Watching her face carefully as he spoke, Dan said, “They’ll find some reason, sooner or later. They don’t want anybody operating in space but themselves.”
“Are you doing anything against the law?”
Grinning, “Everyday.”
“Truly?”
“Lucita, dear child, it’s impossible to do anything that makes a profit that isn’t against some law they’ve written, somewhere.”
“But the Russians would never arrest you. They have no reason to. Do they?”
He shrugged. “Has Malik ever spoken about me? Has he discussed my operations at the Nueva Venezuela factory with your father?”
“No,” she replied, shaking her head. “Not that I know of.”
“Are you going to marry him?” Dan heard himself ask. He had not intended to; the words came from his lips before he had thought about them.
“Yes.”
Just the one word. Without a smile. Without any trace of joy or anticipation or any warmth at all.
“But you don’t love him,” Dan said.
Her chin went up a stubborn notch. “How do you know who I love and who I do not love?”
“You do love him?”
“That is my affair, and not yours.”
Dan pursed his lips. Then, “So you’re going to marry him, whether you love him or not.”

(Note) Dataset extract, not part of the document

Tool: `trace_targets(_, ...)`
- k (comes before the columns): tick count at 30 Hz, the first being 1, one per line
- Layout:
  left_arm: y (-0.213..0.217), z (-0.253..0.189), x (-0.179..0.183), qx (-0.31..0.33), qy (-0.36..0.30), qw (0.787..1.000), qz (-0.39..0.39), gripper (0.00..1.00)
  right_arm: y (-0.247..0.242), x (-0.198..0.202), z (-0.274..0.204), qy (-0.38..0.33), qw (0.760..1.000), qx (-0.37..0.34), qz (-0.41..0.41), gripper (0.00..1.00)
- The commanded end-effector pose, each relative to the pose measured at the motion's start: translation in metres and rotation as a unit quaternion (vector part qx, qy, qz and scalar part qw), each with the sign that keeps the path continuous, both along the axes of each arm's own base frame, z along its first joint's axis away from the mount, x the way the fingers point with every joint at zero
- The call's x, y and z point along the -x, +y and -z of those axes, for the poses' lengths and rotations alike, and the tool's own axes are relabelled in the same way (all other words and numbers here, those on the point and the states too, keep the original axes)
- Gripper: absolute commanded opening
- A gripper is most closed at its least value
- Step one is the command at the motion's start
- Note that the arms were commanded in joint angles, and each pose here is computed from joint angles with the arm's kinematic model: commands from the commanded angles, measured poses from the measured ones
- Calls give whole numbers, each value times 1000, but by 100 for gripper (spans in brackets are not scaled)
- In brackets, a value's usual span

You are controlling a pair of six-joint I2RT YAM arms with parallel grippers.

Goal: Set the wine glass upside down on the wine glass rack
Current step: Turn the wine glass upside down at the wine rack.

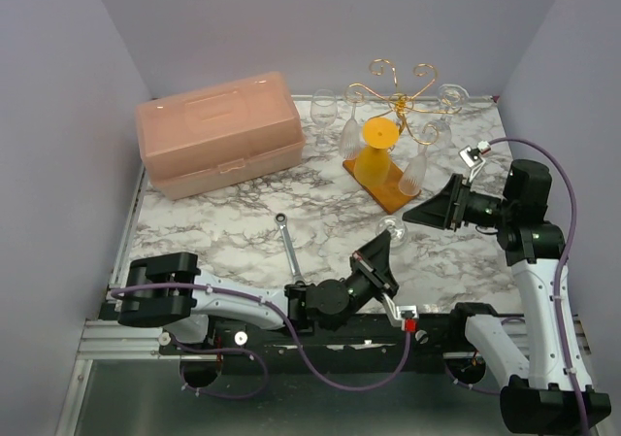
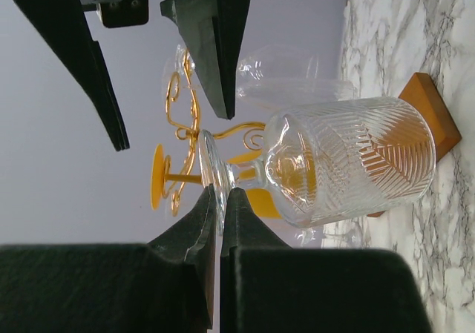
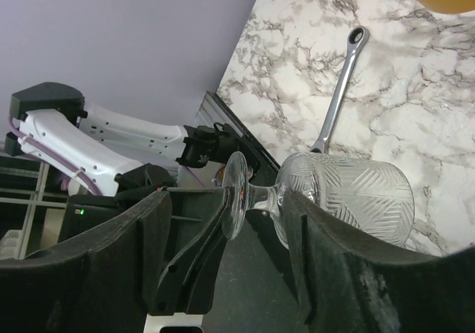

“I am going to marry him.”
“Why?”
He saw turmoil in her eyes. A molten flow of conflicting emotions. Then she sat up straighter, as if forcing herself to regain control of her passions.
“He is the only man who has asked me,” she answered coldly, almost mockingly. “After all, I am not getting any younger.”
“And neither is your father,” Dan said. “He wants to be president of Venezuela pretty damned badly, doesn’t he?”
Anger flashed in Lucita’s eyes, but before she could respond, the emergency beeper on the radio pulsed its shrill signal. Dan spun around in his swiveled deck chair and hit the audio switch.
“Randolph here,” he said.
“Dan, it’s Pete Weston.” The lawyer’s voice sounded agitated, frightened.
Dan touched the scrambler button, but it popped back up to normal mode. Weston was not scrambling the signal; he was speaking in the open, where anyone could hear him and understand. Dan frowned. Usually the lawyer scrambled even the most routine communications.
“What is it, Pete?”
“We just got a kind of garbled transmission from Dolphin One. They’ve been boarded by Russians!”